### Listed entries
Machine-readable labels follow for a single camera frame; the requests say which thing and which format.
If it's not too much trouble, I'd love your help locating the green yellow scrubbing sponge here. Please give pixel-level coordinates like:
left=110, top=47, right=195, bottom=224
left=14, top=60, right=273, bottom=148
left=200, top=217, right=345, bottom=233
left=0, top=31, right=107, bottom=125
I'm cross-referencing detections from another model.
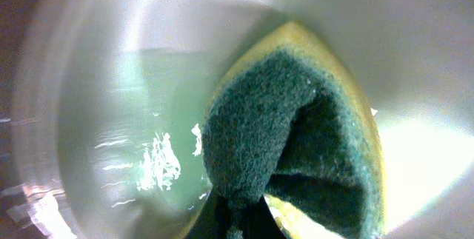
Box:
left=188, top=21, right=386, bottom=238

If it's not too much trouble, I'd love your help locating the grey-white plate with green stain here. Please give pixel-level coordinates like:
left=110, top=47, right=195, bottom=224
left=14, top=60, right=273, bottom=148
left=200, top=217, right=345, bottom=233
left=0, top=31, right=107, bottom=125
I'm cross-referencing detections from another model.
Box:
left=1, top=0, right=473, bottom=238

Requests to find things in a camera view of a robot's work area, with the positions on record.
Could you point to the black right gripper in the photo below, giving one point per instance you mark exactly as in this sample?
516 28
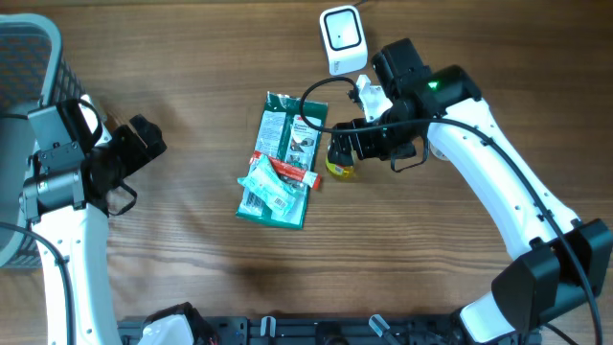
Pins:
366 149

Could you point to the yellow oil bottle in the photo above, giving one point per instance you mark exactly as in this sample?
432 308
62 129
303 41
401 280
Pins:
340 172

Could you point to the teal white pouch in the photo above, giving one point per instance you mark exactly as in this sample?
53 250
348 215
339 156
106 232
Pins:
280 201

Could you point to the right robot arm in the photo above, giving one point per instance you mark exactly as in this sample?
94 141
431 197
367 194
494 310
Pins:
558 261

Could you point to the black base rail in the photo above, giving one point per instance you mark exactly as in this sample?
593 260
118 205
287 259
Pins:
429 329

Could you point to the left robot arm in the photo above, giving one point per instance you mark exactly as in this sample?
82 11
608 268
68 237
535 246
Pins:
73 250

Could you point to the green lid white jar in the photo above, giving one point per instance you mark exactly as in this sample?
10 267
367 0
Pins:
437 153

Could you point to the white barcode scanner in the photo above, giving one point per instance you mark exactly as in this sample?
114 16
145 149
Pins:
343 39

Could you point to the grey plastic mesh basket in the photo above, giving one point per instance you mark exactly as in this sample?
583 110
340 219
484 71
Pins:
19 72

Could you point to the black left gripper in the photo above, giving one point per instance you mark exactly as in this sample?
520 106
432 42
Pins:
139 153

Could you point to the red white tube package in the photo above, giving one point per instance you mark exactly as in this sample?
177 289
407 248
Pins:
281 172

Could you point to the green 3M gloves package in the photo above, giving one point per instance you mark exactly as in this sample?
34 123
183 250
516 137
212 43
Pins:
288 134

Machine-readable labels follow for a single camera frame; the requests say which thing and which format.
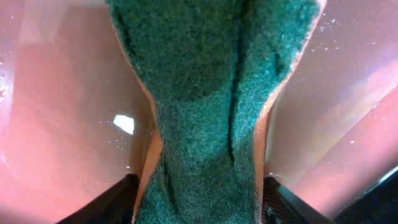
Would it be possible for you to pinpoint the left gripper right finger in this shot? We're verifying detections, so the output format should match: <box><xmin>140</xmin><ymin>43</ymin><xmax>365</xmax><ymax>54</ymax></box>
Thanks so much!
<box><xmin>262</xmin><ymin>177</ymin><xmax>335</xmax><ymax>224</ymax></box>

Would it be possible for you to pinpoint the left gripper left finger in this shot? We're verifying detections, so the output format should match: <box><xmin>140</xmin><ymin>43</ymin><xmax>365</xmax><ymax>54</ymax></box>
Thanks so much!
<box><xmin>57</xmin><ymin>174</ymin><xmax>139</xmax><ymax>224</ymax></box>

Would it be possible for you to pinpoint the orange and green sponge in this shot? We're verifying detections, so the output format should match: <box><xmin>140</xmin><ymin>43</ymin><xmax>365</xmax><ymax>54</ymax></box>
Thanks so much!
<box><xmin>107</xmin><ymin>0</ymin><xmax>321</xmax><ymax>223</ymax></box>

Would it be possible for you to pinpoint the red and black tray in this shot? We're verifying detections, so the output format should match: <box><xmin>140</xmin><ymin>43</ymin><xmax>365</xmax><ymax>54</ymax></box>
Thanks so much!
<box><xmin>1</xmin><ymin>1</ymin><xmax>397</xmax><ymax>223</ymax></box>

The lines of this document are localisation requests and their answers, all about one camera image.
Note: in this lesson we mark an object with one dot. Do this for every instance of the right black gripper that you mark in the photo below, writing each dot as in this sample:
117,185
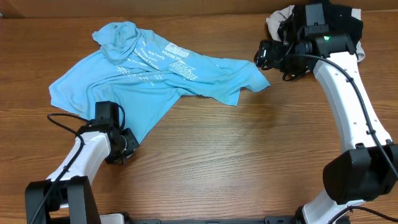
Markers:
274,48

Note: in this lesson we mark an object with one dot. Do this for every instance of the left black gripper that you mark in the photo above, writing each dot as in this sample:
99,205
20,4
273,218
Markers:
132,142

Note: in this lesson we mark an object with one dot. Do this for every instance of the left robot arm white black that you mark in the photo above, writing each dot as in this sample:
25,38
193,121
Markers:
65,196

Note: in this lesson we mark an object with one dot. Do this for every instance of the beige folded garment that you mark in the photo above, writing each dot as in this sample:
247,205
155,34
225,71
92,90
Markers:
274,20

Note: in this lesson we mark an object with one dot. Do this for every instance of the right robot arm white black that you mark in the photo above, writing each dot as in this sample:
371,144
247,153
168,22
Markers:
324,39

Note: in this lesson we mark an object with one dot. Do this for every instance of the black folded garment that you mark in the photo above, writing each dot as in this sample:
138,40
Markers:
319,18

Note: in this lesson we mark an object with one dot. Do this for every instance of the light blue printed t-shirt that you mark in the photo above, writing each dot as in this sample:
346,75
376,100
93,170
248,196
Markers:
147,74

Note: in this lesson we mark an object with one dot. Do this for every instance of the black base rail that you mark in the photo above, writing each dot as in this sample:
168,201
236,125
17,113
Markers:
214,221

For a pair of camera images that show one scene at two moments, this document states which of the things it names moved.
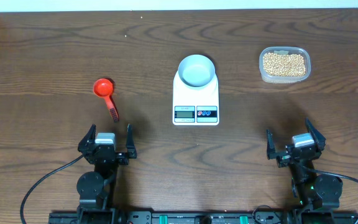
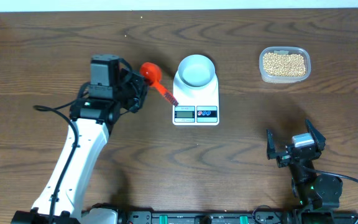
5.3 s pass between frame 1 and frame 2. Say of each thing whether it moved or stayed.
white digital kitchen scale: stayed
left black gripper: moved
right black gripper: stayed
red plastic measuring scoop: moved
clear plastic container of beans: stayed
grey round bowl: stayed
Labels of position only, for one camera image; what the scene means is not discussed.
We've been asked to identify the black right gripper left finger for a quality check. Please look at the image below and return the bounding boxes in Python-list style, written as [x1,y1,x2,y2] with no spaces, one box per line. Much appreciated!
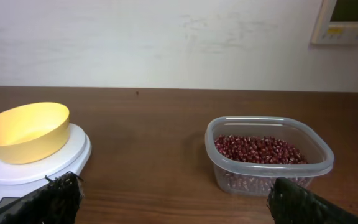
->
[0,171,84,224]

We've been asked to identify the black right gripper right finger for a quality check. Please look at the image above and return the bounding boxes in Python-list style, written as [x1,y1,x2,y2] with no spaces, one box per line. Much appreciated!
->
[267,177,358,224]

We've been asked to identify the yellow plastic bowl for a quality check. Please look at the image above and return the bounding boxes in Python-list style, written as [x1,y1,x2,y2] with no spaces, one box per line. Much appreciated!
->
[0,102,70,164]

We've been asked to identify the white digital kitchen scale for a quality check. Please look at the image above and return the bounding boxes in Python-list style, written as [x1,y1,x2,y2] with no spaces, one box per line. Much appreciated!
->
[0,123,92,208]

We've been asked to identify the clear plastic container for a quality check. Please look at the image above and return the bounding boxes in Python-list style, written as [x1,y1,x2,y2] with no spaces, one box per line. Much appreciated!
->
[204,116,334,196]

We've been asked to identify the red beans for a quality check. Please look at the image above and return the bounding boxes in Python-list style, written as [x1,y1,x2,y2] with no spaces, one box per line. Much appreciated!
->
[214,135,308,164]

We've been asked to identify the white wall control panel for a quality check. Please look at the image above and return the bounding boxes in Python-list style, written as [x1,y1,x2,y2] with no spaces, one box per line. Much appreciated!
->
[311,0,358,45]

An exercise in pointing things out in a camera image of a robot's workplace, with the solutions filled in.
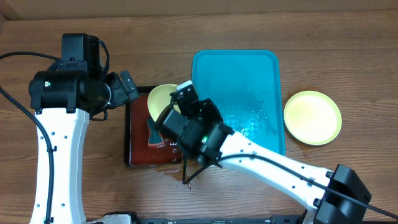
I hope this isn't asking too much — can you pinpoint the yellow plate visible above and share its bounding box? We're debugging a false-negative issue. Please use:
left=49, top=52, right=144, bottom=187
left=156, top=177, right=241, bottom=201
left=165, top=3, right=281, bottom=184
left=147, top=84, right=177, bottom=121
left=284, top=90, right=342, bottom=146

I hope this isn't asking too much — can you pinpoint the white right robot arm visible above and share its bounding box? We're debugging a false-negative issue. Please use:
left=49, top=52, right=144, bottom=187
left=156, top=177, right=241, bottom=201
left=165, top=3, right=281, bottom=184
left=156, top=81, right=371, bottom=223

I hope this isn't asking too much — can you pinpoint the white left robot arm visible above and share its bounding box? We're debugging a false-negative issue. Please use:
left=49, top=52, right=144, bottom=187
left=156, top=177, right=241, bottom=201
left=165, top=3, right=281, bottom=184
left=29, top=34, right=139, bottom=223

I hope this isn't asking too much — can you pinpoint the black rectangular tray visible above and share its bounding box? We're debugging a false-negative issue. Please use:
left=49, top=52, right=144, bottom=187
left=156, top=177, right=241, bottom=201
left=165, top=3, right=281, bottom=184
left=124, top=85, right=184, bottom=167

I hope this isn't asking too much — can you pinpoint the blue plastic tray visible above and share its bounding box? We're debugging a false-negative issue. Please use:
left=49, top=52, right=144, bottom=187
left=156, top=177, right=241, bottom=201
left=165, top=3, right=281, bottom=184
left=192, top=50, right=285, bottom=155

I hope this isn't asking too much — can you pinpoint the clear container with red water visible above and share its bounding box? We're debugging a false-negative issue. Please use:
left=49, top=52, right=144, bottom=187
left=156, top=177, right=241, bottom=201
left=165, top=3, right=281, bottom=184
left=129, top=91, right=183, bottom=166

### Description of the task
For this exercise, copy every line of the data that holds "moved".

### Exercise output
For a pair of camera images that show one scene at two moments, this document states which of the things it names moved.
5.3 s pass between frame 1 and frame 2. Say of each thing whether it moved or stayed.
left black gripper: moved
red plastic measuring scoop: moved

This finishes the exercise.